高校一年の夏休みは、波瀾万丈だった。普通に学校が面倒くさくて仕方ないと声を大にして叫びたかった私にとっては、長期休暇ほど嬉しいものはなかったわけだが。

 

 そんな夏休み中旬辺りからアルバイトを探し始めた私は、某飲食店チェーンに採用された。レーンに乗って皿を流すやつである。割とデカめの損害賠償事件があった方である。そもそも私は「高校ではバイトで稼ぎまくるぜヒャッホイ」といった感じで部活という選択肢が眼中から抹消されていた訳だが、何故夏休みになってようやく腰を上げたのか。まあ、シンプルに堕落していたからだろう。

 八月中旬辺りから働き始めた訳だが、それはそれとして残念なことが起こる。職場がカスすぎる。人格否定オバサン、職務丸投げ店長、飲食店とは思えない劣悪環境と、正直めちゃくちゃメンタルにダメージを与えられた。経験がなかった私は「これが当然なのか…?」と疑念を孕みながらも己に言い聞かせて続けていた訳だが、いや流石にそんなことはねえよと過去に戻り怒鳴り散らかしてやりたいくらいである。そもそも、翌日に保健所の監査が入るからと、高校生を二十三時まで働かせる法外店舗だったのだ。その時点で気付けや。

 この状況は夏休み中だったからギリギリ耐えられたものの、生活が通常へ戻ったら絶対まともに日常を過ごせる筈もない。九月上旬、私は当然のように毎朝過呼吸を起こして寝込むようになった。これが影響してるのかは分からないが、ある日ちょっとした事故に巻き込まれて松葉杖生活になったりもした。

 ケガを好機として、バイトは一ヶ月半で辞めた。色々な理由で登校できない故に、普通に出席日数が心配になる筈だが、学校がクソほどおもんなかった私にとってはそれもまた一興だった訳だが。

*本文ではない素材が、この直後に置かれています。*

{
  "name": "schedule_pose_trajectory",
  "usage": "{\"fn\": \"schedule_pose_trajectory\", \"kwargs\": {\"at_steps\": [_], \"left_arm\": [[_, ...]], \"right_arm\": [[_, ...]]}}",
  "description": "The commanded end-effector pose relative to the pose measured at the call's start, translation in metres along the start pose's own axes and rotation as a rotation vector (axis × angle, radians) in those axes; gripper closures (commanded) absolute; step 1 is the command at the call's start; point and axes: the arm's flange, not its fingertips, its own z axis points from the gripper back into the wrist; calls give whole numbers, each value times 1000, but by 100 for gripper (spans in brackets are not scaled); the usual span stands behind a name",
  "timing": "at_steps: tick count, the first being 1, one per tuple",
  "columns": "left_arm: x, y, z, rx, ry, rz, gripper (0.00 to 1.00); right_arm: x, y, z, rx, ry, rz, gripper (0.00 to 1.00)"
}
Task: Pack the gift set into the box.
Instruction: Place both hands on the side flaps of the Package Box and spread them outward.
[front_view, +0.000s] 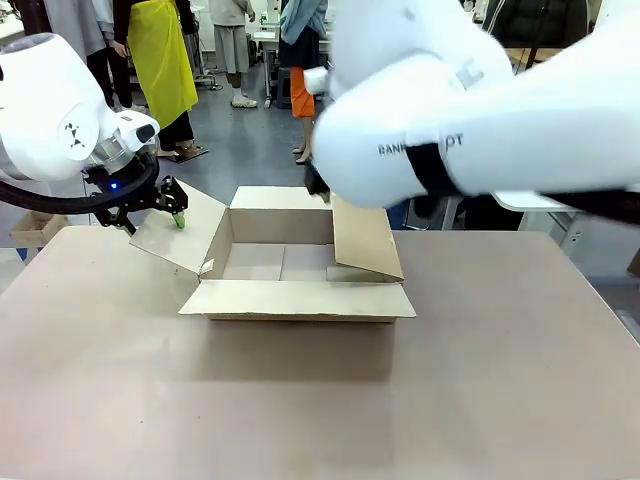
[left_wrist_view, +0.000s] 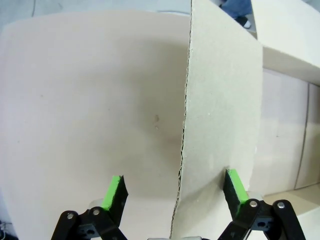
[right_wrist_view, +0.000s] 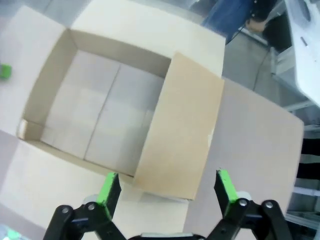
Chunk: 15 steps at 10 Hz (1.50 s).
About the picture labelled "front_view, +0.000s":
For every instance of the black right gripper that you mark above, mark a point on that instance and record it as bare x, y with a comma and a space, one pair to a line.
316, 184

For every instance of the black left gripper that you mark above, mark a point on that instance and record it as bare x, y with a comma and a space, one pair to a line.
125, 192

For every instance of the small open cardboard box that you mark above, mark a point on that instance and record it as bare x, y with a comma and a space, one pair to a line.
30, 230

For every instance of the person with orange cloth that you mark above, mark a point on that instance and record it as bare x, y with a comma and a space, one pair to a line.
300, 50

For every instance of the dark stool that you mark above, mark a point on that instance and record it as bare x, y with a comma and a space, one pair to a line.
283, 87

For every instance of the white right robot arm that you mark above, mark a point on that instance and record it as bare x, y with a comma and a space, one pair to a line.
500, 125

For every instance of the person in yellow apron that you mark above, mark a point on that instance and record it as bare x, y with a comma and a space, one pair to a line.
160, 60

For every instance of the person in beige shorts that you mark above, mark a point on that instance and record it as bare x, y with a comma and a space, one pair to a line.
231, 40

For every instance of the brown cardboard shipping box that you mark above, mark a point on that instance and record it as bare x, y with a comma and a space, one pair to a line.
300, 300

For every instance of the person in grey coat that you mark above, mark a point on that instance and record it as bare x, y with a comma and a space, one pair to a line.
75, 20

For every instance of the dark floor scale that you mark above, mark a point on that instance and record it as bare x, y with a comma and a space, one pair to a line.
187, 152

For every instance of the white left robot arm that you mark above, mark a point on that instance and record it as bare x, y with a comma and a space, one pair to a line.
50, 115

 高校二、三年で出会った友人たちが、店舗や系列は違えど「それ」で働いた経験があるというので、好奇心で聞いてみた。全員が私と同じ感想を述べた。まごう事なき地獄であると。

 もしこの夏に初バイトをと決め込んでいる方がいたら、ぜひ覚えておいてほしい。

 回転寿司チェーンはマジでやめとけ。

 

 

 とまあ、色々あり、作品を書くといった事もままならない状況が続いていたのも事実である。

 文化祭の準備に抜擢されたメンバーが誰一人仕事せずにTikT○k観て踊ってた為に私一人で三メートルの垂れ幕を作ったり、シンプルに友人関係の不和があったりと、精神的にくる要素は他にもあった筈だが。